EXCERPTED RECORDS below:

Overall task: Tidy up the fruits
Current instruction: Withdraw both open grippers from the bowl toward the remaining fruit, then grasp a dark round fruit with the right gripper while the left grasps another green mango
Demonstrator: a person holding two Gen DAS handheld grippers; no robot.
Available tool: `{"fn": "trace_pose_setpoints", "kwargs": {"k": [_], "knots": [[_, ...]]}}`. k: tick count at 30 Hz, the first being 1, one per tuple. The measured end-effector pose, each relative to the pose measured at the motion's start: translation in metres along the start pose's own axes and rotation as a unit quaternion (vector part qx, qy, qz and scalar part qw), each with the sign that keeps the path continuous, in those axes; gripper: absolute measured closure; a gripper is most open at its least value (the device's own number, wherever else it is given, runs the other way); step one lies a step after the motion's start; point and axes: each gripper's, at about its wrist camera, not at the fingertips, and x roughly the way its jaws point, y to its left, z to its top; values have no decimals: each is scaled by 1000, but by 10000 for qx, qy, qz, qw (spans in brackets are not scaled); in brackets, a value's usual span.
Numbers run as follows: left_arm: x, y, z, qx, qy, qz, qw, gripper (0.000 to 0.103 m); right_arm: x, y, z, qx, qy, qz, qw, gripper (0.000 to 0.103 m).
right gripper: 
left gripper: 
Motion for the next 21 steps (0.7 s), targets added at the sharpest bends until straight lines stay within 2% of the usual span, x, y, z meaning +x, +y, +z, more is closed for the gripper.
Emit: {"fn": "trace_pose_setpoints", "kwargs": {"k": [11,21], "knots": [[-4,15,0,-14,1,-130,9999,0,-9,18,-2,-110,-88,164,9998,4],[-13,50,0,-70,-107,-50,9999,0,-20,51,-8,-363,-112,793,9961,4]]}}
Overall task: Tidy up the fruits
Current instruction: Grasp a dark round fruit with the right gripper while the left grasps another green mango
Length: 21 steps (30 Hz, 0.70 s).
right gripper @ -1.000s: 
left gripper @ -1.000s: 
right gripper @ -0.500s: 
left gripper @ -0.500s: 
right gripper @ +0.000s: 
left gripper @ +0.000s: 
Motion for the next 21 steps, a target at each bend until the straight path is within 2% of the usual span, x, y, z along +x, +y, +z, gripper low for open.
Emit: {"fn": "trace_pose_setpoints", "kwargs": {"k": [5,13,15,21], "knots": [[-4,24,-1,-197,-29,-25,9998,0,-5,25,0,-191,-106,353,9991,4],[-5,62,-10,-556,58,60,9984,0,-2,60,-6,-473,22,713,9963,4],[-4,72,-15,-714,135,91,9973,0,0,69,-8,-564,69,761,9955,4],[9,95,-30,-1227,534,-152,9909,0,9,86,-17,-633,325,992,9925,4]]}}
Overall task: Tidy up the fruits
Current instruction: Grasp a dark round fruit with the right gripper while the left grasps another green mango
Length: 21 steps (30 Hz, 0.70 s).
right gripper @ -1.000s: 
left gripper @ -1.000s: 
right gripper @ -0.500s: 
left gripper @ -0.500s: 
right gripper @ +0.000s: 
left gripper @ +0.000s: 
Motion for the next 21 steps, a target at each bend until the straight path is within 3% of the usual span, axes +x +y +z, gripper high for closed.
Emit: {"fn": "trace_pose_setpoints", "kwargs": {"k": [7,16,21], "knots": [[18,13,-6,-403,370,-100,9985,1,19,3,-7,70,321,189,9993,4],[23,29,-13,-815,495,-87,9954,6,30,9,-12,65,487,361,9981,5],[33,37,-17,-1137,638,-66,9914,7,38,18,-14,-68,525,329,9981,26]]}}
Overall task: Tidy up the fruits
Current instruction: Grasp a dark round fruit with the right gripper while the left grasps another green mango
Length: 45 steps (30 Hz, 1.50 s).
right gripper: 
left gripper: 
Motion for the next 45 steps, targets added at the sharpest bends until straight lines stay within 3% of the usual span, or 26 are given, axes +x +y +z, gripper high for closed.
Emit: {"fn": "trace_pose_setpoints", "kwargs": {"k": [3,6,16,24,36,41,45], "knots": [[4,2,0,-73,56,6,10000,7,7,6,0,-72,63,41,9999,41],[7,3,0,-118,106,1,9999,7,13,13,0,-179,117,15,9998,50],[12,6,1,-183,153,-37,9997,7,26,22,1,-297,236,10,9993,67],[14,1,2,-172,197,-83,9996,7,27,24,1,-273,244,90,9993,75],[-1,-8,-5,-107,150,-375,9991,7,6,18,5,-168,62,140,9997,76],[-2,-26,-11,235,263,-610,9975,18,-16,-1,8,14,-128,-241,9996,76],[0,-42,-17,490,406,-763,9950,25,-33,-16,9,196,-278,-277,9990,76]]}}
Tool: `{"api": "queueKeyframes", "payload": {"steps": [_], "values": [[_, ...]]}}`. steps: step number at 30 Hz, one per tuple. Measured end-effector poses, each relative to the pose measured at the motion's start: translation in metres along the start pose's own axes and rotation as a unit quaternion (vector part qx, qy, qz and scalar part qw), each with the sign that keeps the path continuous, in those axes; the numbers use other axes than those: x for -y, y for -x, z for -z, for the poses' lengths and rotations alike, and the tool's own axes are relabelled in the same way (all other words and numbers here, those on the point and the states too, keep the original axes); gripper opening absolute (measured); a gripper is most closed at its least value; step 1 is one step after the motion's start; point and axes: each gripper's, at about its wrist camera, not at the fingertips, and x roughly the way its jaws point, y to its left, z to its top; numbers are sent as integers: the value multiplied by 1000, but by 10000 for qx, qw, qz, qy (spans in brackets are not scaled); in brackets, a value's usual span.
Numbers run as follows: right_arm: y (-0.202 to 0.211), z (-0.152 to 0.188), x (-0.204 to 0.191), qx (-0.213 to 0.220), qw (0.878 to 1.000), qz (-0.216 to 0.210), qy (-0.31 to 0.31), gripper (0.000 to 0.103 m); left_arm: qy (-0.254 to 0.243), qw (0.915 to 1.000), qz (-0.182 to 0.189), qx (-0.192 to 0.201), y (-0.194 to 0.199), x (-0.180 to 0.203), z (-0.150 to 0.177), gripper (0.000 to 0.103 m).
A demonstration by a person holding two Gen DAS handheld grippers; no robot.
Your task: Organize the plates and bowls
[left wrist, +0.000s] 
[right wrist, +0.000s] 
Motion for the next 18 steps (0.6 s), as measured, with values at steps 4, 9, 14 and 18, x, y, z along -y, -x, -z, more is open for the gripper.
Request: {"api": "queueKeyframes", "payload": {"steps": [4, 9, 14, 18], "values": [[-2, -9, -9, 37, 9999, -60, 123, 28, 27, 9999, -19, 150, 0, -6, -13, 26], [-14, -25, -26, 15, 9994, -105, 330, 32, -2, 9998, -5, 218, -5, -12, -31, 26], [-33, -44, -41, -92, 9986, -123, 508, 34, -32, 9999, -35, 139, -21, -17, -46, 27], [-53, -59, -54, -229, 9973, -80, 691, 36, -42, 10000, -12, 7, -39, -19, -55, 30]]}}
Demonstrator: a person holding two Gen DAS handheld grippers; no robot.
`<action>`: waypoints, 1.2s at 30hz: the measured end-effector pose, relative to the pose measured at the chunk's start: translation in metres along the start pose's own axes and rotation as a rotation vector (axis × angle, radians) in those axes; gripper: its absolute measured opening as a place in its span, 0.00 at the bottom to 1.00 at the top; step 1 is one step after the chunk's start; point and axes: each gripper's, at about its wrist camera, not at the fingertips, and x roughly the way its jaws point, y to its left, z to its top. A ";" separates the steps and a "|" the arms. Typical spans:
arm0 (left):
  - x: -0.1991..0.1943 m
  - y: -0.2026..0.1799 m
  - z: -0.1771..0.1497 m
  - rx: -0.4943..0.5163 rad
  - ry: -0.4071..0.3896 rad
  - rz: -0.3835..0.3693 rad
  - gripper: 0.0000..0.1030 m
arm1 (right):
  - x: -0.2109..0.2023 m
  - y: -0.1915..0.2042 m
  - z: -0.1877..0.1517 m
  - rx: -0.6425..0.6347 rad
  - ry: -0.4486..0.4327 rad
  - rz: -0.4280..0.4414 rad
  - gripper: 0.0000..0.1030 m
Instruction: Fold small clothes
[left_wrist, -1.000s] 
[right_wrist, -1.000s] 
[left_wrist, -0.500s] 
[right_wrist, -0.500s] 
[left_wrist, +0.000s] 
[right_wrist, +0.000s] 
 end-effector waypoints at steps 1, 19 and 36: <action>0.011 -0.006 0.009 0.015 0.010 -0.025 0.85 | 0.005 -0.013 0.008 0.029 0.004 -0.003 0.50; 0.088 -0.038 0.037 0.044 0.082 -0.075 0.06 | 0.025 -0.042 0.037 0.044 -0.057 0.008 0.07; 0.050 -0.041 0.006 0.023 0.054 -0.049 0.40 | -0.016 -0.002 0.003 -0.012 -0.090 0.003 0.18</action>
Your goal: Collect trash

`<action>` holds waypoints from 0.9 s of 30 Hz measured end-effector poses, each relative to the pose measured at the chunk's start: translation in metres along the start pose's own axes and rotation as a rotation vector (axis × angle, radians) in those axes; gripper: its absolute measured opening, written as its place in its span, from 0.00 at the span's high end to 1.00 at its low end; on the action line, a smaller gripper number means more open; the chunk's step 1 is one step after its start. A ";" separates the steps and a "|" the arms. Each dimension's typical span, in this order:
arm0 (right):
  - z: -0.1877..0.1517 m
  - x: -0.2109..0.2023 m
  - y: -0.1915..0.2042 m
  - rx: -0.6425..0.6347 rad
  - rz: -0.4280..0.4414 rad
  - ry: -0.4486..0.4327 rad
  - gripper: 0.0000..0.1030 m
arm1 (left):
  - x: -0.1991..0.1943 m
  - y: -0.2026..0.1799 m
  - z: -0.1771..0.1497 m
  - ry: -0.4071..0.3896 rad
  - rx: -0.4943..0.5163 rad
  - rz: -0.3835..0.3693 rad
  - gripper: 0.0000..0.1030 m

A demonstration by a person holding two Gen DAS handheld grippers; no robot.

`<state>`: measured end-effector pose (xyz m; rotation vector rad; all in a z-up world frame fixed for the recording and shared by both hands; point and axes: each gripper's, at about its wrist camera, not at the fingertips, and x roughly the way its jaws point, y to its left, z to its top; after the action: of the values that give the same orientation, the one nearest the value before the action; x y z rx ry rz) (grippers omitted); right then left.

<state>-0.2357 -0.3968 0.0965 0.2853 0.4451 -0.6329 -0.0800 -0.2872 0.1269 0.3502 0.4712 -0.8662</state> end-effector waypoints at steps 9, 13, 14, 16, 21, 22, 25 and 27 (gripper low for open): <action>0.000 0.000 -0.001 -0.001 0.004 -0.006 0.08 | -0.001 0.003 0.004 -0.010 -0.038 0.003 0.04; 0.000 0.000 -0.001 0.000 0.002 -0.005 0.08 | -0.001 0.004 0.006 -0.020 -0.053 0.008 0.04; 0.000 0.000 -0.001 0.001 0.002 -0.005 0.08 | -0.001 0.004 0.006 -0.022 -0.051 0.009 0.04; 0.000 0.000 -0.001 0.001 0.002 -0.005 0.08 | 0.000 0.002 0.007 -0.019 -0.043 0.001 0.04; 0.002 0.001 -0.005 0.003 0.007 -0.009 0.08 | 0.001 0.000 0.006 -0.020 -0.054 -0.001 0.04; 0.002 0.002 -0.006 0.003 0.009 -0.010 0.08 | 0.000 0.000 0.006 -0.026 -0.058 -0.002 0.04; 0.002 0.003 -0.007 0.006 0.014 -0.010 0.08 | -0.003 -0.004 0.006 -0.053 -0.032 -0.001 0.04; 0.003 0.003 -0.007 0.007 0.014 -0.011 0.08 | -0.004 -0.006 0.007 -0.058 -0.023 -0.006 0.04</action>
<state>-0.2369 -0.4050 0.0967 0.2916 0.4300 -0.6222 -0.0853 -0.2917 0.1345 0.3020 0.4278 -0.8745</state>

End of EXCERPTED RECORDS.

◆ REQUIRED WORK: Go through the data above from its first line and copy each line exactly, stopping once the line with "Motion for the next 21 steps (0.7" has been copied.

◆ EXPECTED OUTPUT:
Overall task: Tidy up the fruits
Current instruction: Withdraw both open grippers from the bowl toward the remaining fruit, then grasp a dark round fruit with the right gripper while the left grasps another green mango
Demonstrator: a person holding two Gen DAS handheld grippers; no robot.
Available tool: `{"fn": "trace_pose_setpoints", "kwargs": {"k": [_], "knots": [[_, ...]]}}`. k: tick count at 30 Hz, the first being 1, one per tuple. The measured end-effector pose, each relative to the pose measured at the motion's start: translation in metres along the start pose's own axes and rotation as a unit quaternion (vector part qx, qy, qz and scalar part qw), each with the sign that keeps the path continuous, in those axes; gripper: absolute measured closure; a gripper is most open at its least value (the device's own number, wherever else it is given, runs the other way); step one lies a step after the motion's start; point and axes: each gripper's, at about its wrist camera, not at the fingertips, and x roughly the way its jaws point, y to its left, z to its top; values have no decimals: each is scaled by 1000, but by 10000 for qx, qy, qz, qw (spans in brackets are not scaled); in brackets, a value's usual span.
Numbers run as follows: left_arm: x, y, z, qx, qy, qz, qw, gripper (0.000 to 0.103 m); right_arm: x, y, z, qx, qy, qz, qw, gripper (0.000 to 0.103 m).
right gripper: 
left gripper: 
Motion for the next 21 steps (0.7 s), targets added at the sharpest bends until straight lines stay within 2% of the usual span, x, y, z meaning +x, +y, +z, more is closed for the gripper.

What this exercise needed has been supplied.